**Work to be completed:**
Please set down the data again exactly, minus the pictures.

------ Dataset content

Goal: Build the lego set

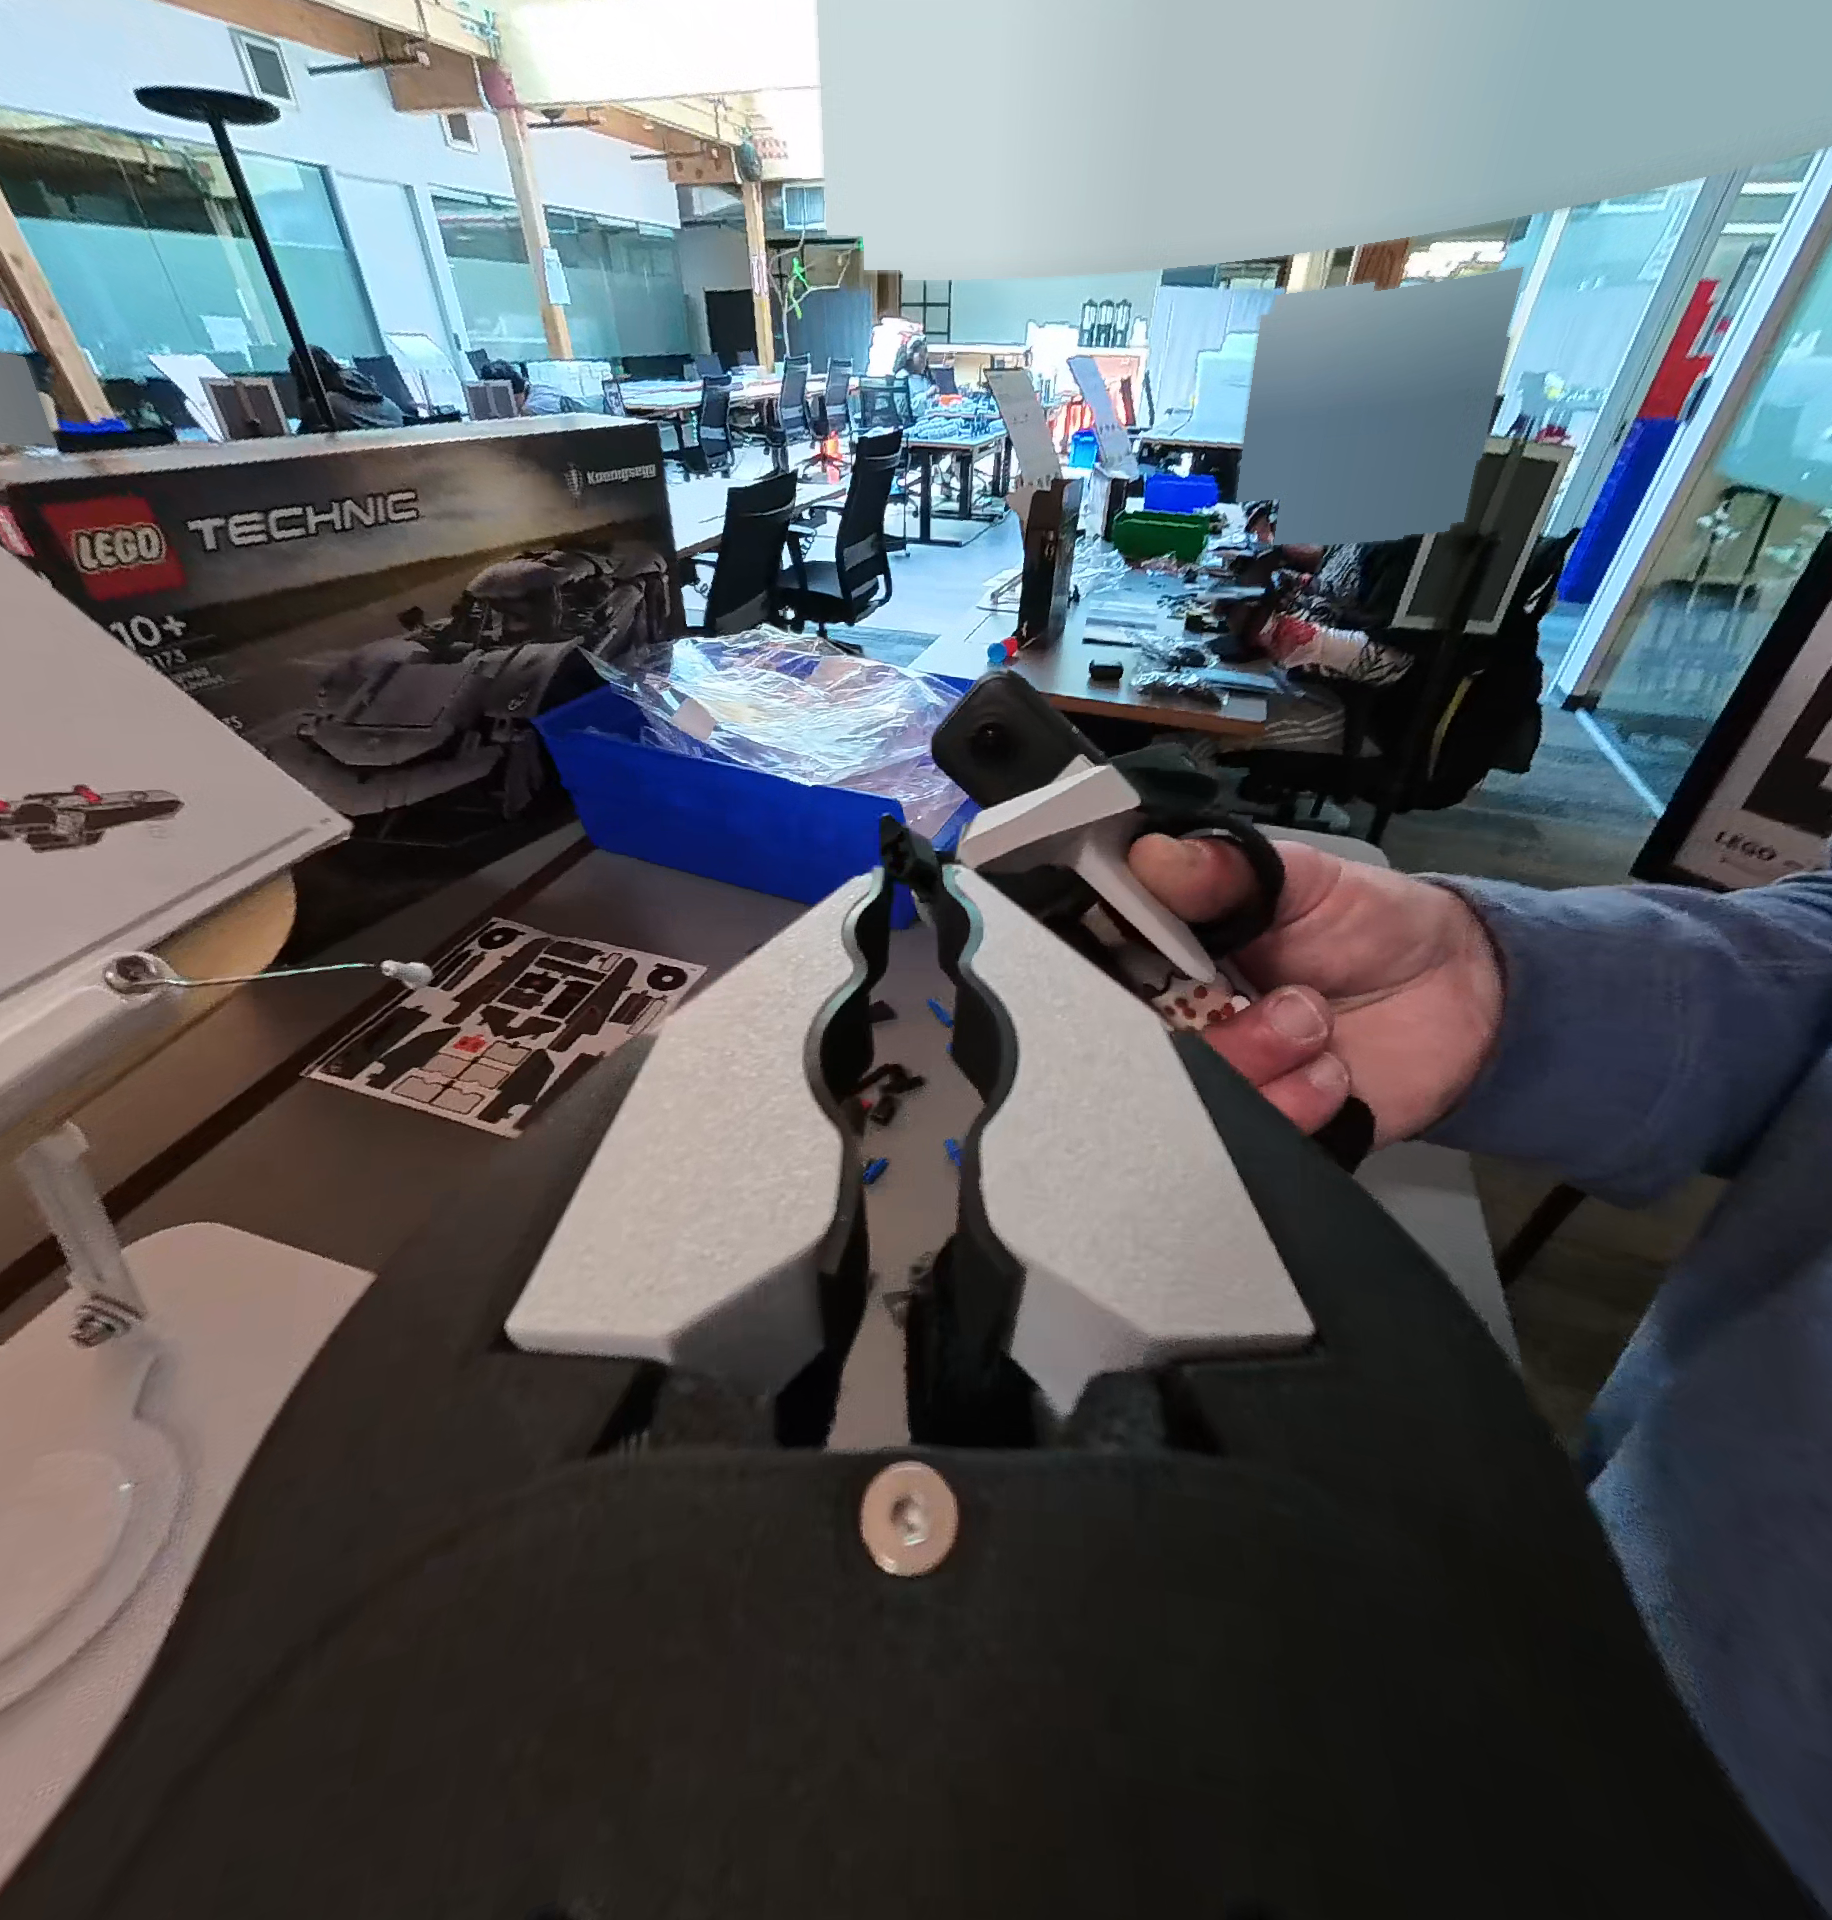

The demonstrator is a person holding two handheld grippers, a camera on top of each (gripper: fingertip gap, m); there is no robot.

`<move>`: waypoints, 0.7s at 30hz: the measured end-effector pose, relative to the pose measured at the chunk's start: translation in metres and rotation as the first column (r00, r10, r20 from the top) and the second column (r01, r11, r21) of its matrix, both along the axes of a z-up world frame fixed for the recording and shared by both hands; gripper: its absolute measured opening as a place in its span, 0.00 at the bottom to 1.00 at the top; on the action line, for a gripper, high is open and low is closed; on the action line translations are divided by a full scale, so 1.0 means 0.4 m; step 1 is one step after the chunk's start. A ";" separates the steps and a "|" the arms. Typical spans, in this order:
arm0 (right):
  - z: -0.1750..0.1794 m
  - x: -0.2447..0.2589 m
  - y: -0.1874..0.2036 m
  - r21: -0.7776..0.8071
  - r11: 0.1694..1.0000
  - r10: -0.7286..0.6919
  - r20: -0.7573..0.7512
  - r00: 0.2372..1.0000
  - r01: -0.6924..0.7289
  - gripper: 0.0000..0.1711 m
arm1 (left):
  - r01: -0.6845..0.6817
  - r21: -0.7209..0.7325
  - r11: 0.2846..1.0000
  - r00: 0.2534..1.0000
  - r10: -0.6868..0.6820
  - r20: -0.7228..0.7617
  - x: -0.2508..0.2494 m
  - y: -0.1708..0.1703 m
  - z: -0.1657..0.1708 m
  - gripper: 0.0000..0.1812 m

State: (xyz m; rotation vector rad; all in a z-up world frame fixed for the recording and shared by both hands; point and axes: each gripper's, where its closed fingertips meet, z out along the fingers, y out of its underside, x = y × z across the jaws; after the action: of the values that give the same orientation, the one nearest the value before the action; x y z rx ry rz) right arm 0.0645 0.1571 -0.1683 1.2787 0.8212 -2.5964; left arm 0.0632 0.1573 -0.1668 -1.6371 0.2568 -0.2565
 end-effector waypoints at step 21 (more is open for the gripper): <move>-0.016 -0.030 0.024 -0.026 0.998 -0.061 0.069 0.996 0.063 0.02 | 0.047 -0.017 0.999 0.911 -0.036 0.412 -0.027 0.024 -0.015 0.02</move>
State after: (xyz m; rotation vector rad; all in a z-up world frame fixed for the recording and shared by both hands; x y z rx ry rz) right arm 0.0524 0.1667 -0.1746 1.3979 0.7417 -2.5860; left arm 0.0525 0.1669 -0.1730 -1.5628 -0.0351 -0.6312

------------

**Reply:**
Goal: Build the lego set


The demonstrator is a person holding two handheld grippers, a camera on top of each (gripper: fingertip gap, m); there is no robot.

`<move>`: waypoints, 0.7s at 30hz: the measured end-effector pose, relative to the pose measured at the chunk's start: translation in metres and rotation as the first column (r00, r10, r20 from the top) and the second column (r01, r11, r21) of its matrix, both along the axes of a z-up world frame fixed for the recording and shared by both hands; gripper: its absolute measured opening as a place in its span, 0.00 at the bottom to 1.00 at the top; on the action line, for a gripper, high is open and low is closed; on the action line translations are divided by a full scale, so 1.0 means 0.4 m; step 1 is one step after the chunk's start. A ";" separates the steps and a "|" the arms. Typical spans, in this order:
arm0 (right):
  - z: -0.1750..0.1794 m
  - x: -0.2447..0.2589 m
  - y: -0.1874..0.2036 m
  - r21: -0.7776..0.8071
  - r11: 0.1694..1.0000
  - r10: -0.7286..0.6919
  - r20: -0.7573..0.7512
  - r00: 0.2372..1.0000
  - r01: -0.6924..0.7289
  - gripper: 0.0000..0.1711 m
arm1 (left):
  - r01: -0.6845..0.6817
  - r21: -0.7209..0.7325
  - r11: 0.2846..1.0000
  - r00: 0.2534..1.0000
  - r10: -0.6868..0.6820
  - r20: -0.7228..0.7617
  - x: -0.2508..0.2494 m
  - y: -0.1708..0.1703 m
  - z: -0.1657..0.1708 m
  - gripper: 0.0000..0.1812 m

State: (xyz m; rotation vector rad; all in a z-up world frame fixed for the recording and shared by both hands; point and axes: each gripper's, where its closed fingertips meet, z out along the fingers, y out of its underside, x = y × z across the jaws; after the action: of the values that give the same orientation, the one nearest the value before the action; x y z rx ry rz) right arm 0.0645 0.1571 -0.1683 1.2787 0.8212 -2.5964; left arm 0.0632 0.1573 -0.1668 -1.6371 0.2568 -0.2565
 end-effector waypoints at step 21 (more is open for the gripper): <move>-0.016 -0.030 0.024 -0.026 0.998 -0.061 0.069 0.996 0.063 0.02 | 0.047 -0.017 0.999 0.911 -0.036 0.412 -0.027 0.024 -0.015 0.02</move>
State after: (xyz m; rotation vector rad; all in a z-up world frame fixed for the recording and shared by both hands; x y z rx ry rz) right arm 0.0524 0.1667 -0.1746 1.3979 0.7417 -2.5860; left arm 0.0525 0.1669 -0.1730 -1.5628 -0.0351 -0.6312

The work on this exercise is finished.